What you need to do
Up to and including the line that contains "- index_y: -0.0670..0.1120", reproduce every line exactly, beginning with the first line below.

------------------------------

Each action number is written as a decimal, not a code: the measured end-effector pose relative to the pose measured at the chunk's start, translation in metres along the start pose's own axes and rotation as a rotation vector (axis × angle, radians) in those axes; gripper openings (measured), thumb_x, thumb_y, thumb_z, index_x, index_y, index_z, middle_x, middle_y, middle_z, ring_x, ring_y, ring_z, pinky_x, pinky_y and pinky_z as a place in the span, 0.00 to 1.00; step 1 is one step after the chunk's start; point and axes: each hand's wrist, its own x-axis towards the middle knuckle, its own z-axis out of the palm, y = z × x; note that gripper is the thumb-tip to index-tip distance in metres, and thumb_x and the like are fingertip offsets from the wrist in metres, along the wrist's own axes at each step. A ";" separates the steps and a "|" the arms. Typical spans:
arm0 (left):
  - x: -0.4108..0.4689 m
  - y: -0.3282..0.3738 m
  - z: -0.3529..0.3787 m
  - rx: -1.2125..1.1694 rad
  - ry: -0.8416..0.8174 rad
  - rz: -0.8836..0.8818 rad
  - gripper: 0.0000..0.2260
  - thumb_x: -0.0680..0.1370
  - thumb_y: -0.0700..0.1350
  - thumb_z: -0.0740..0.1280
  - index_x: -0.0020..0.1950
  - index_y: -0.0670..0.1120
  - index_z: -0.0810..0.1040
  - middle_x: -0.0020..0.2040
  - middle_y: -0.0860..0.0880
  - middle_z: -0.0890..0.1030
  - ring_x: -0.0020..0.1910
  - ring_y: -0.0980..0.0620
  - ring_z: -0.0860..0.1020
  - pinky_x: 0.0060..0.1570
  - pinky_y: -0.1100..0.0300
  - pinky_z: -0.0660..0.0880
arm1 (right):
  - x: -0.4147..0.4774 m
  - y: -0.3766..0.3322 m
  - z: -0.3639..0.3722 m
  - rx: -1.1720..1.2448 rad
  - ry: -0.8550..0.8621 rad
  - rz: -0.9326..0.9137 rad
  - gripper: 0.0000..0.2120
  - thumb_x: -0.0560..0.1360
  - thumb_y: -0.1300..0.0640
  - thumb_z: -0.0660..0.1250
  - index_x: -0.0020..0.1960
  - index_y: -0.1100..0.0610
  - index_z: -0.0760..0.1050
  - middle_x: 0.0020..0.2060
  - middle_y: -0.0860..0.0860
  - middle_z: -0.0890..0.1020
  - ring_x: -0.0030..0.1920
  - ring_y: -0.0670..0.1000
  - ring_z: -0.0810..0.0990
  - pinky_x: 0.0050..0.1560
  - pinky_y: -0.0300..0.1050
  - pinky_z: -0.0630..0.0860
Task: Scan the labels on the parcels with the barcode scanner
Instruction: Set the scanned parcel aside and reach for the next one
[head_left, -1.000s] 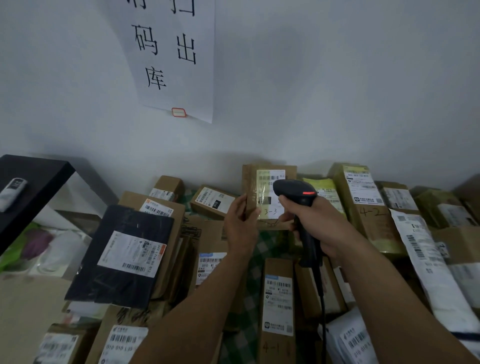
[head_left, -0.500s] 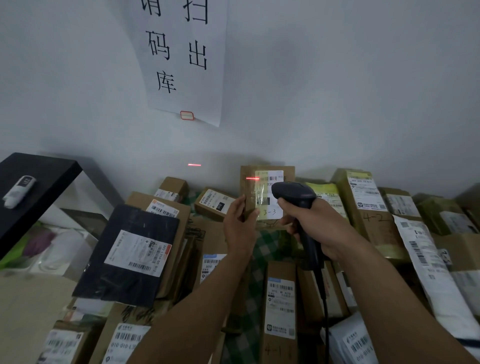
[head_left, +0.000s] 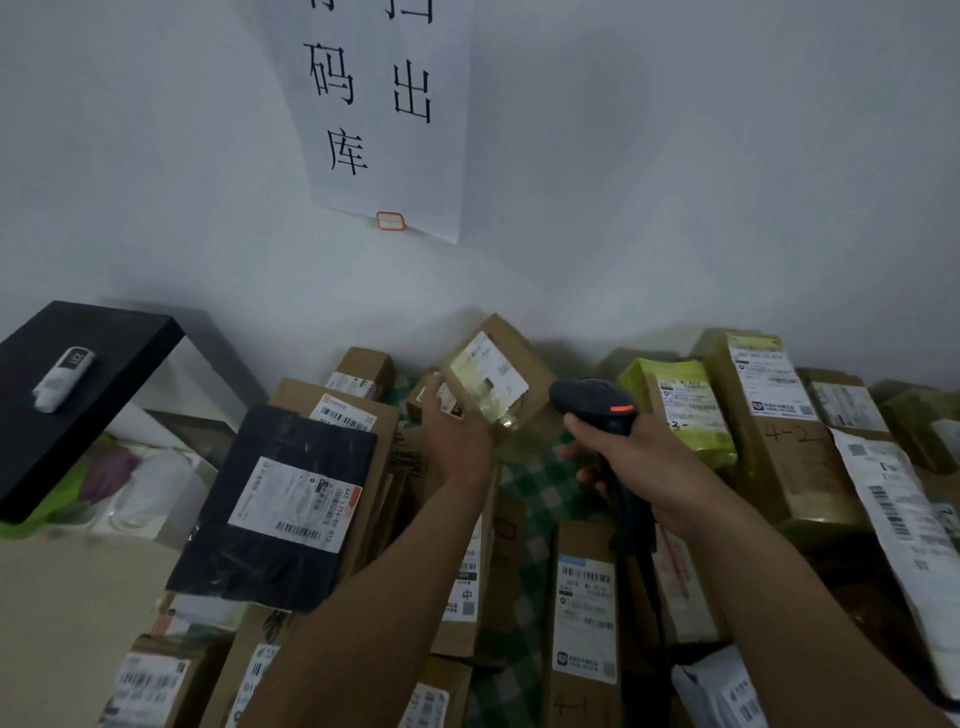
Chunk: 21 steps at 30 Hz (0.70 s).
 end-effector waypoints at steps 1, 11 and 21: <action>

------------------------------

Result of the task
Each action number is written as a decimal, not a code: the measured end-effector pose relative to the pose measured at the chunk's start, translation in metres along the start pose's own axes and rotation as a rotation vector (axis × angle, radians) in those axes; gripper openings (measured), thumb_x, thumb_y, thumb_z, index_x, index_y, index_z, middle_x, middle_y, middle_z, ring_x, ring_y, ring_z, pinky_x, pinky_y and pinky_z as a place in the span, 0.00 to 1.00; step 1 is one step after the chunk's start; point and axes: each hand's wrist, its own x-axis towards the middle knuckle, its own z-axis out of the palm, y = z × x; note that gripper is the thumb-tip to index-tip distance in metres, and thumb_x and the like are fingertip offsets from the wrist in metres, along the wrist's own axes at each step. A ";" separates the steps and a "|" the arms. Typical spans:
arm0 (left):
  - x: -0.4108..0.4689 m
  - y: -0.3282..0.3738 m
  - z: -0.3529..0.3787 m
  - rx: -1.2125..1.1694 rad
  - ry: -0.8416..0.8174 rad
  - rz: -0.8836..0.8818 rad
  - gripper: 0.0000..0.2260
  - thumb_x: -0.0680..0.1370
  - thumb_y: -0.0700..0.1350
  - thumb_z: -0.0740..0.1280
  - index_x: -0.0020..0.1950
  - index_y: -0.0670..0.1120

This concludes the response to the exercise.